Using a percoll gradient we were able to isolate three cell bands with densities of 1.051, 1.058, and 1.063 g/mL, which were predominantly cytotrophoblast cells as shown by immunocytochemical analysis. The cytotrophoblast cells with the highest density (1.063 g/mL) were used because they were found to release the highest amount of hormones and have shown the lowest rate of cell death after 6 days in culture. Both hCG and hPL showed different patterns of release during the first 2-3 days of culture between TP and EP. While the release by EP cytotrophoblast cells continued during 6 days of culture (n = 4), the concentrations for TP cytotrophoblast (n = 4) reached a plateau between 4 and 6 days. Net de novo synthesis calculated for 3 x 10(4) TP trophoblast cells cultured for 6 days (mean +/- SD, n = 4) was 8.65 +/- 9.05 mU for hCG and 0.95 +/- 0.45 ng for hPL. For EP, it was 395.5 +/- 265.5 mU for hCG and 148.8 +/- 84.2 ng for hPL. Net synthesis of hCG was > 10-fold (TP) and > 70-fold (EP) higher than the initial cell content. While at term, hPL synthesis was only a fraction of the initial cell content, production by EP cytotrophoblast was 106 times the initial cell content. The extent of cell death after 6 days in culture was significantly (P < 0.02) higher for term (30-40%) than for early trophoblast (10-20%). Using a proliferation detection agent during the first 3 days of culture with first trimester cytotrophoblast cells, we did not find any changes in the proliferative activity.

CONCLUSIONS

There are differences in the functional activity between trophoblast cells obtained from first and third trimester.

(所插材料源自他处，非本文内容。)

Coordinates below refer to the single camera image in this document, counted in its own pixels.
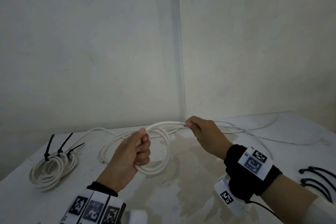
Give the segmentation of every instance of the finger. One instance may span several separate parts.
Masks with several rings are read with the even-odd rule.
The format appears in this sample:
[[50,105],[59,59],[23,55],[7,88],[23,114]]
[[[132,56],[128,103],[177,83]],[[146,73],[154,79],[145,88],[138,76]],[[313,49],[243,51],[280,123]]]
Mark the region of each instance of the finger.
[[144,165],[147,165],[148,163],[149,163],[149,158],[146,158],[146,159],[144,159],[141,162],[134,163],[134,165],[136,165],[136,166],[144,166]]
[[140,128],[139,131],[134,132],[130,135],[127,140],[130,142],[130,145],[136,147],[141,138],[146,134],[146,129]]
[[148,134],[145,134],[145,135],[141,138],[141,141],[144,143],[144,142],[146,142],[148,139],[149,139],[149,135],[148,135]]
[[145,143],[142,143],[141,145],[137,146],[136,152],[145,152],[149,150],[149,147],[151,145],[151,142],[147,140]]
[[151,151],[148,150],[146,152],[141,152],[141,153],[138,153],[136,155],[136,158],[134,160],[134,163],[137,163],[137,162],[142,162],[144,161],[146,158],[149,158],[149,155],[150,155]]
[[199,126],[200,128],[202,128],[206,122],[206,120],[200,118],[200,117],[197,117],[197,116],[191,116],[189,119],[187,119],[185,122],[192,122],[194,124],[196,124],[197,126]]
[[201,137],[202,136],[202,131],[201,129],[199,128],[199,126],[197,126],[196,124],[194,124],[193,122],[191,121],[188,121],[185,126],[187,128],[190,128],[191,131],[194,133],[195,137]]

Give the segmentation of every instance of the white table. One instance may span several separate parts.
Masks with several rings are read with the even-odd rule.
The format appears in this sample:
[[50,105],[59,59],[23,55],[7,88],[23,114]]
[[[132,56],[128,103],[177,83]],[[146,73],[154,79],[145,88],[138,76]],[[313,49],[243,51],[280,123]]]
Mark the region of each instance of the white table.
[[[267,114],[222,120],[245,128],[255,128],[269,123],[274,117],[275,114]],[[113,131],[121,134],[135,129],[138,127]],[[255,130],[255,134],[279,140],[311,142],[322,131],[323,128],[313,122],[287,112],[279,114],[278,120],[271,126]],[[73,134],[64,149],[80,135],[81,133]],[[50,152],[56,151],[67,136],[68,134],[56,135]],[[227,137],[237,144],[262,147],[254,137],[245,133]],[[103,171],[105,165],[98,161],[97,154],[111,138],[112,135],[104,131],[85,137],[82,142],[86,142],[86,146],[80,150],[78,166],[49,192],[37,191],[28,181],[32,167],[30,161],[37,162],[43,157],[46,145],[43,146],[0,182],[0,223],[59,223],[74,197]],[[235,218],[214,194],[213,185],[225,174],[223,162],[206,153],[189,129],[181,129],[170,138],[172,155],[165,171],[153,177],[137,173],[131,183],[119,193],[119,197],[127,203],[126,211],[145,209],[149,214],[149,223],[239,223],[241,220]],[[312,145],[263,141],[271,150],[275,165],[296,182],[303,177],[314,177],[326,184],[313,174],[298,173],[300,168],[308,166],[322,167],[336,173],[336,135],[330,131],[325,131],[322,138]],[[151,161],[155,164],[165,154],[165,145],[159,139],[153,139],[151,151]],[[264,203],[258,197],[253,199]],[[279,223],[265,209],[252,205],[242,223],[255,222]]]

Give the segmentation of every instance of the right hand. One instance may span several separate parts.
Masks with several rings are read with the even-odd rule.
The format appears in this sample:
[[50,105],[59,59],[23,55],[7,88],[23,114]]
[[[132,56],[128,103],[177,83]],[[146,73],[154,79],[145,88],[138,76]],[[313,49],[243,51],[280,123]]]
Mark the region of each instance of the right hand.
[[192,130],[197,141],[208,153],[224,160],[226,152],[233,145],[212,120],[192,116],[185,122],[185,127]]

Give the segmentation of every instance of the black wristband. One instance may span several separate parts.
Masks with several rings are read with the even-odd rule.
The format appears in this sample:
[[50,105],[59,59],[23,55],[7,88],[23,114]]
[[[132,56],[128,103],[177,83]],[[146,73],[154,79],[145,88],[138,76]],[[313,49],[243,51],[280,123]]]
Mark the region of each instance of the black wristband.
[[99,182],[93,182],[91,185],[86,187],[87,189],[92,189],[113,197],[118,197],[118,193],[115,192],[113,189],[110,189],[109,187],[99,183]]
[[264,180],[248,171],[245,167],[238,163],[241,156],[246,151],[246,147],[242,145],[233,145],[226,153],[224,164],[226,172],[230,176],[229,188],[232,194],[244,201],[249,200],[253,194],[260,196],[272,184],[272,182],[282,172],[275,167],[271,167]]

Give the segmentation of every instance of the fingernail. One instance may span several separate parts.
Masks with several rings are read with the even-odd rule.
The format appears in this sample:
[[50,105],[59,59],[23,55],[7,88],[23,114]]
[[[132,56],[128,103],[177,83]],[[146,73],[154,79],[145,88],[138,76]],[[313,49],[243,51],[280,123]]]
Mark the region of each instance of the fingernail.
[[145,128],[140,128],[140,129],[139,129],[139,132],[140,132],[141,134],[145,134],[145,133],[146,133],[146,129],[145,129]]

The in vitro findings are difficult to reconcile with the different patterns of plasma concentrations of the two hormones observed in vitro during the course of pregnancy.

摘要

问题

比较从早期胎盘和足月胎盘分离出的细胞滋养层细胞作为细胞滋养层进行从头激素合成的能力，并确定这些细胞在培养中的增殖能力。

研究方法

通过酶消化并随后在Percoll梯度上进行纯化，从足月胎盘（TP，38 - 42周）和早期胎盘（EP，8 - 13周）中分离出细胞滋养层细胞。将人胎盘催乳素（hPL）和人绒毛膜促性腺激素（hCG）的净合成量确定为培养期间的释放量 + 培养后细胞含量 - 培养前细胞含量。使用专用比色试剂（CellTiter 96）测定增殖情况。

结果

利用Percoll梯度，我们能够分离出密度为1.051、1.058和1.063 g/mL的三个细胞带，免疫细胞化学分析表明这些细胞主要是细胞滋养层细胞。使用密度最高（1.063 g/mL）的细胞滋养层细胞，因为发现它们释放的激素量最高，并且在培养6天后细胞死亡率最低。在培养的前2 - 3天，TP和EP的hCG和hPL释放模式不同。虽然EP细胞滋养层细胞在6天培养期间持续释放（n = 4），但TP细胞滋养层细胞（n = 4）的浓度在4至6天达到平台期。对于培养6天的3×10⁴个TP滋养层细胞（平均值±标准差，n = 4），hCG的净从头合成量为8.65±9.05 mU，hPL为0.95±0.45 ng。对于EP，hCG为395.5±265.5 mU，hPL为148.8±84.2 ng。hCG的净合成量比初始细胞含量高>10倍（TP）和>70倍（EP）。足月时，hPL合成仅是初始细胞含量的一小部分，而EP细胞滋养层的产量是初始细胞含量的106倍。培养6天后，足月滋养层细胞的细胞死亡率（30 - 40%）明显高于早期滋养层细胞（10 - 20%）（P < 0.02）。在培养的前3天，对孕早期细胞滋养层细胞使用增殖检测剂，未发现增殖活性有任何变化。